» **Work instructions**: Print the data that follows, exactly and completely.

··· Entries shown

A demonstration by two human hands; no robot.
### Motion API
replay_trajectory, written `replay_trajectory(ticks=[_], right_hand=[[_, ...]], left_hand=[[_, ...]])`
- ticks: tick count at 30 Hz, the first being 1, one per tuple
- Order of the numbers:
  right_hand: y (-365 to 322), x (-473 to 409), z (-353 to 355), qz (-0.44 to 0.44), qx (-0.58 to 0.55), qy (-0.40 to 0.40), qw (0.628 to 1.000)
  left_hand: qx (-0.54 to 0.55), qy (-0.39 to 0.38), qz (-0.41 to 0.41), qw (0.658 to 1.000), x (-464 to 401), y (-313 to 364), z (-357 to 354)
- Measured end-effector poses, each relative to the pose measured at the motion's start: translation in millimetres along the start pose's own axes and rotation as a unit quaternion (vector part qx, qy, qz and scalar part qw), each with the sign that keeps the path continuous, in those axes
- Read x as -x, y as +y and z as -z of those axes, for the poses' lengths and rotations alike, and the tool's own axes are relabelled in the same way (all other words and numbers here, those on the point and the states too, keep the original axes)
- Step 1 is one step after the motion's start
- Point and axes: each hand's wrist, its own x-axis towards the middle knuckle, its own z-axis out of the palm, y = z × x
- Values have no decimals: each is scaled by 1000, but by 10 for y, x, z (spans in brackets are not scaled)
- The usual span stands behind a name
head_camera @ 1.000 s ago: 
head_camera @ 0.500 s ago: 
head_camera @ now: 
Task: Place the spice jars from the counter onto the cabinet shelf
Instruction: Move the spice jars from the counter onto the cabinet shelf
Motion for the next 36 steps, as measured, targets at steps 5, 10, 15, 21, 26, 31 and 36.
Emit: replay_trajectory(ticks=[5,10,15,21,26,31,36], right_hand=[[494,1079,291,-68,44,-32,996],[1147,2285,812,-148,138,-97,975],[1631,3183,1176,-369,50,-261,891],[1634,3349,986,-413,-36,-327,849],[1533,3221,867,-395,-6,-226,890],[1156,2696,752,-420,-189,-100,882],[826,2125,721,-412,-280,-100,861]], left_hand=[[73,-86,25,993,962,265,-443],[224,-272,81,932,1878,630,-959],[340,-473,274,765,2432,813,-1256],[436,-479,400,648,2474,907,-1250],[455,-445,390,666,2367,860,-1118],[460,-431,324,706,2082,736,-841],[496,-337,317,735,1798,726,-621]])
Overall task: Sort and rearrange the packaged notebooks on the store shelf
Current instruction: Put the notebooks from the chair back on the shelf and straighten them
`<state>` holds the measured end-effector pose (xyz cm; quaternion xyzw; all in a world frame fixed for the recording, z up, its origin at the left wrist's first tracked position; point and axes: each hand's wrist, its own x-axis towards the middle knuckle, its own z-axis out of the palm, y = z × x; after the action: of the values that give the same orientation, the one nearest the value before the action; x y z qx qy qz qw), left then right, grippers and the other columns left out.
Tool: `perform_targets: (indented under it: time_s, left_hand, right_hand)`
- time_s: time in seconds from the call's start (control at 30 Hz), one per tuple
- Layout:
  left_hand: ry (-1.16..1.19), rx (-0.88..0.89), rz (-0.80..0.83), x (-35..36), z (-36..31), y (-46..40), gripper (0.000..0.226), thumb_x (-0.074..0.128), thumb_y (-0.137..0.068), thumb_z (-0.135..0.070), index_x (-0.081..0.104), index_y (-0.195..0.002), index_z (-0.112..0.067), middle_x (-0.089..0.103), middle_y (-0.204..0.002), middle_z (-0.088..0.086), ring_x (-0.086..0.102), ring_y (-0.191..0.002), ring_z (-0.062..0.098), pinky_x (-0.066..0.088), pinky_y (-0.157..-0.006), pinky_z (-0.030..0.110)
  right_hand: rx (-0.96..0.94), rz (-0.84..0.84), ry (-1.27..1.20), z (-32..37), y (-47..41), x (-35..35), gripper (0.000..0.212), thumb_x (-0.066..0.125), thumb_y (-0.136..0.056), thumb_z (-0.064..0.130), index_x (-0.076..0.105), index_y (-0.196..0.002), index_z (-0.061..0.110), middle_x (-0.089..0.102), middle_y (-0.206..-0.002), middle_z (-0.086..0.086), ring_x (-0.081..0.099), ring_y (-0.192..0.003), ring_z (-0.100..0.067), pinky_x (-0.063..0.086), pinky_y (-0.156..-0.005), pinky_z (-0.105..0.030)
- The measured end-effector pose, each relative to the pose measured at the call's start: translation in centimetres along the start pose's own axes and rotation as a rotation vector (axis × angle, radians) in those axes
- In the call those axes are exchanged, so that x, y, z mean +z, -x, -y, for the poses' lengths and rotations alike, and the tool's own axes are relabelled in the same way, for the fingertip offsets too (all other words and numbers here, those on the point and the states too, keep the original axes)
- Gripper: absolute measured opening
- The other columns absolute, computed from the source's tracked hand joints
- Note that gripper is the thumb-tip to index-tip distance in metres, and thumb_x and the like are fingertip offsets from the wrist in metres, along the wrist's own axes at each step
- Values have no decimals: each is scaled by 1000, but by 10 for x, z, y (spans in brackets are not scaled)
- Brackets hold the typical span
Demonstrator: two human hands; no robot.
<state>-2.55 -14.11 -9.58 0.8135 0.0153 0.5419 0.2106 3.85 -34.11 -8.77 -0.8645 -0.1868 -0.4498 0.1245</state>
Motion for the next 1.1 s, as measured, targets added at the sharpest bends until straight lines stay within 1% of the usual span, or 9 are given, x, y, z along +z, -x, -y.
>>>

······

» **Worked solution**:
A demonstration by two human hands; no robot.
### Motion API
replay_trajectory, written `replay_trajectory(ticks=[_], right_hand=[[_, ...]], left_hand=[[_, ...]])`
- ticks: tick count at 30 Hz, the first being 1, one per tuple
- Order of the numbers:
  right_hand: y (-365 to 322), x (-473 to 409), z (-353 to 355), qz (-0.44 to 0.44), qx (-0.58 to 0.55), qy (-0.40 to 0.40), qw (0.628 to 1.000)
  left_hand: qx (-0.54 to 0.55), qy (-0.39 to 0.38), qz (-0.41 to 0.41), qw (0.658 to 1.000), x (-464 to 401), y (-313 to 364), z (-357 to 354)
- Measured end-effector poses, each relative to the pose measured at the motion's start: translation in millimetres along the start pose's own axes and rotation as a unit quaternion (vector part qx, qy, qz and scalar part qw), each with the sign that keeps the path continuous, in those axes
- Read x as -x, y as +y and z as -z of those axes, for the poses' lengths and rotations alike, and the tool's own axes are relabelled in the same way (all other words and numbers here, those on the point and the states too, keep the original axes)
- Step 1 is one step after the motion's start
- Point and axes: each hand's wrist, its own x-axis towards the middle knuckle, its own z-axis out of the palm, y = z × x
- Values have no decimals: each is scaled by 1000, but by 10 for y, x, z (spans in brackets are not scaled)
- The usual span stands behind a name
head_camera @ 1.000 s ago: 
head_camera @ 0.500 s ago: 
head_camera @ now: 
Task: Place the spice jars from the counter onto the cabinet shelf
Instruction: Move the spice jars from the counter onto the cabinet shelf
Motion for the next 36 steps, as measured, targets at steps 5, 10, 15, 21, 26, 31 and 36.
Emit: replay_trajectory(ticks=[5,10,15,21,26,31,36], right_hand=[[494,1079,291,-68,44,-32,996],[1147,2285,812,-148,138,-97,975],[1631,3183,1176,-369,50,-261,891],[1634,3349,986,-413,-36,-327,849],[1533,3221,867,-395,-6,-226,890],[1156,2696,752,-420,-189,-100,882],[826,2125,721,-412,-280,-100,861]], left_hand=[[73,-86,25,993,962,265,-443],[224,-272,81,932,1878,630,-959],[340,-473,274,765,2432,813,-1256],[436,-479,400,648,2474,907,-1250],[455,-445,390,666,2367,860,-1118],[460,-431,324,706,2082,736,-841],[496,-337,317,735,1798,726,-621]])
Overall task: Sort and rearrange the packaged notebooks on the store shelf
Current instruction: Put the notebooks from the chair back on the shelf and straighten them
`<state>` holds the measured end-effector pose (xyz cm; quaternion xyzw; all in a world frame fixed for the recording, z up, its origin at the left wrist's first tracked position; point and axes: each hand's wrist, its own x-axis towards the middle knuckle, its own z-axis out of the palm, y = z × x; after the action: of the values that give the same orientation, the one nearest the value before the action; x y z qx qy qz qw), left then right, grippers and the other columns left out.
Tool: `perform_targets: (indented under it: time_s, left_hand, right_hand)`
- time_s: time in seconds from the call's start (control at 30 Hz), one per tuple
- Layout:
  left_hand: ry (-1.16..1.19), rx (-0.88..0.89), rz (-0.80..0.83), x (-35..36), z (-36..31), y (-46..40), gripper (0.000..0.226), thumb_x (-0.074..0.128), thumb_y (-0.137..0.068), thumb_z (-0.135..0.070), index_x (-0.081..0.104), index_y (-0.195..0.002), index_z (-0.112..0.067), middle_x (-0.089..0.103), middle_y (-0.204..0.002), middle_z (-0.088..0.086), ring_x (-0.086..0.102), ring_y (-0.191..0.002), ring_z (-0.062..0.098), pinky_x (-0.066..0.088), pinky_y (-0.157..-0.006), pinky_z (-0.030..0.110)
  right_hand: rx (-0.96..0.94), rz (-0.84..0.84), ry (-1.27..1.20), z (-32..37), y (-47..41), x (-35..35), gripper (0.000..0.212), thumb_x (-0.066..0.125), thumb_y (-0.136..0.056), thumb_z (-0.064..0.130), index_x (-0.076..0.105), index_y (-0.196..0.002), index_z (-0.061..0.110), middle_x (-0.089..0.102), middle_y (-0.206..-0.002), middle_z (-0.086..0.086), ring_x (-0.081..0.099), ring_y (-0.192..0.003), ring_z (-0.100..0.067), pinky_x (-0.063..0.086), pinky_y (-0.156..-0.005), pinky_z (-0.105..0.030)
- The measured end-effector pose, each relative to the pose measured at the call's start: translation in centimetres along the start pose's own axes and rotation as a rotation vector (axis × angle, radians) in those axes
- In the call those axes are exchanged, so that x, y, z mean +z, -x, -y, for the poses' lengths and rotations alike, and the tool's own axes are relabelled in the same way, for the fingertip offsets too (all other words and numbers here, those on the point and the states too, keep the original axes)
- Gripper: absolute measured opening
- The other columns absolute, computed from the source's tracked hand joints
- Note that gripper is the thumb-tip to index-tip distance in metres, and thumb_x and the like are fingertip offsets from the wrist in metres, along the wrist's own axes at each step
- Values have no decimals: each is scaled by 1000, but by 10 for x, z, y (spans in brackets are not scaled)
- Brackets hold the typical span
Demonstrator: two human hands; no robot.
<state>-2.55 -14.11 -9.58 0.8135 0.0153 0.5419 0.2106 3.85 -34.11 -8.77 -0.8645 -0.1868 -0.4498 0.1245</state>
Motion for the next 1.1 s, as measured, targets added at the sharpest bends until straight lines stay within 1% of the usual span, or 9 are given, x, y, z along +z, -x, -y.
>>>

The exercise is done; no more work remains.